══ RECORDED DATA
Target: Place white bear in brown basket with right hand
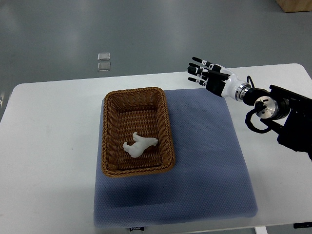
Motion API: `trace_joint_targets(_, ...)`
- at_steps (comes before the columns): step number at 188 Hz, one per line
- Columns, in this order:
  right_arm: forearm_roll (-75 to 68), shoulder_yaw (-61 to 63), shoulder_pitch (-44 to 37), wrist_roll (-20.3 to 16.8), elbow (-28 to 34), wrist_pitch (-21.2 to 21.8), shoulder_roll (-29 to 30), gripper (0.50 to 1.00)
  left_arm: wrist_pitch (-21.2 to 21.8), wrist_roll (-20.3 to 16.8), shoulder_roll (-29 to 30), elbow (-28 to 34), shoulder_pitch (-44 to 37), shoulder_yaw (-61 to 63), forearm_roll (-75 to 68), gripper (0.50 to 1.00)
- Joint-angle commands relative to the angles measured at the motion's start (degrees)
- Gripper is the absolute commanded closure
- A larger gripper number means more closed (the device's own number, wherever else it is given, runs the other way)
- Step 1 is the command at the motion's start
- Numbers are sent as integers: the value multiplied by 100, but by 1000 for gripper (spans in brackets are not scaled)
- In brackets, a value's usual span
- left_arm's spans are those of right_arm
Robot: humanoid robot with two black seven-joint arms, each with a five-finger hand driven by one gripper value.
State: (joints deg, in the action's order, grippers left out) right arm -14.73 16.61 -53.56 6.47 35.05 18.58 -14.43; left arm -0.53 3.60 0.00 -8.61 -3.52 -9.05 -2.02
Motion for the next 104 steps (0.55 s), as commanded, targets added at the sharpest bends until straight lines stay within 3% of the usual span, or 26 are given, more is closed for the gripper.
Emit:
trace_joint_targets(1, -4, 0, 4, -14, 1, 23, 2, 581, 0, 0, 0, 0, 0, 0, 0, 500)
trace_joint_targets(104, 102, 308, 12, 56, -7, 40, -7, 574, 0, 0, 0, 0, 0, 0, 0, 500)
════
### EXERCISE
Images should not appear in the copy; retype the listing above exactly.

### ANSWER
Target: Place white bear in brown basket with right hand
Motion API: `trace_joint_targets(_, ...)`
- at_steps (comes before the columns): step number at 188 Hz, one per line
- Columns, in this order:
  right_arm: forearm_roll (-75 to 68), shoulder_yaw (-61 to 63), shoulder_pitch (-44 to 37), wrist_roll (-20.3 to 16.8), elbow (-28 to 34), wrist_pitch (-21.2 to 21.8), shoulder_roll (-29 to 30), gripper (0.50 to 1.00)
  left_arm: wrist_pitch (-21.2 to 21.8), wrist_roll (-20.3 to 16.8), shoulder_roll (-29 to 30), elbow (-28 to 34), shoulder_pitch (-44 to 37), shoulder_yaw (-61 to 63), forearm_roll (-75 to 68), gripper (0.50 to 1.00)
- Joint-angle commands relative to the angles measured at the motion's start (degrees)
- Gripper is the absolute commanded closure
- A larger gripper number means more closed (the device's own number, wherever else it is given, runs the other way)
- Step 1 is the command at the motion's start
- Numbers are sent as integers: the value multiplied by 100, but by 1000 for gripper (spans in brackets are not scaled)
- In brackets, a value's usual span
- left_arm's spans are those of right_arm
Robot: humanoid robot with two black seven-joint arms, each with a five-finger hand driven by one gripper value.
State: (joints deg, in the action's order, grippers left out) right arm -14.73 16.61 -53.56 6.47 35.05 18.58 -14.43; left arm -0.53 3.60 0.00 -8.61 -3.52 -9.05 -2.02
Motion for the next 104 steps (0.55 s), as commanded, targets added at the sharpest bends until straight lines stay within 3% of the usual span, or 26 are given, more is closed for the gripper.
Emit:
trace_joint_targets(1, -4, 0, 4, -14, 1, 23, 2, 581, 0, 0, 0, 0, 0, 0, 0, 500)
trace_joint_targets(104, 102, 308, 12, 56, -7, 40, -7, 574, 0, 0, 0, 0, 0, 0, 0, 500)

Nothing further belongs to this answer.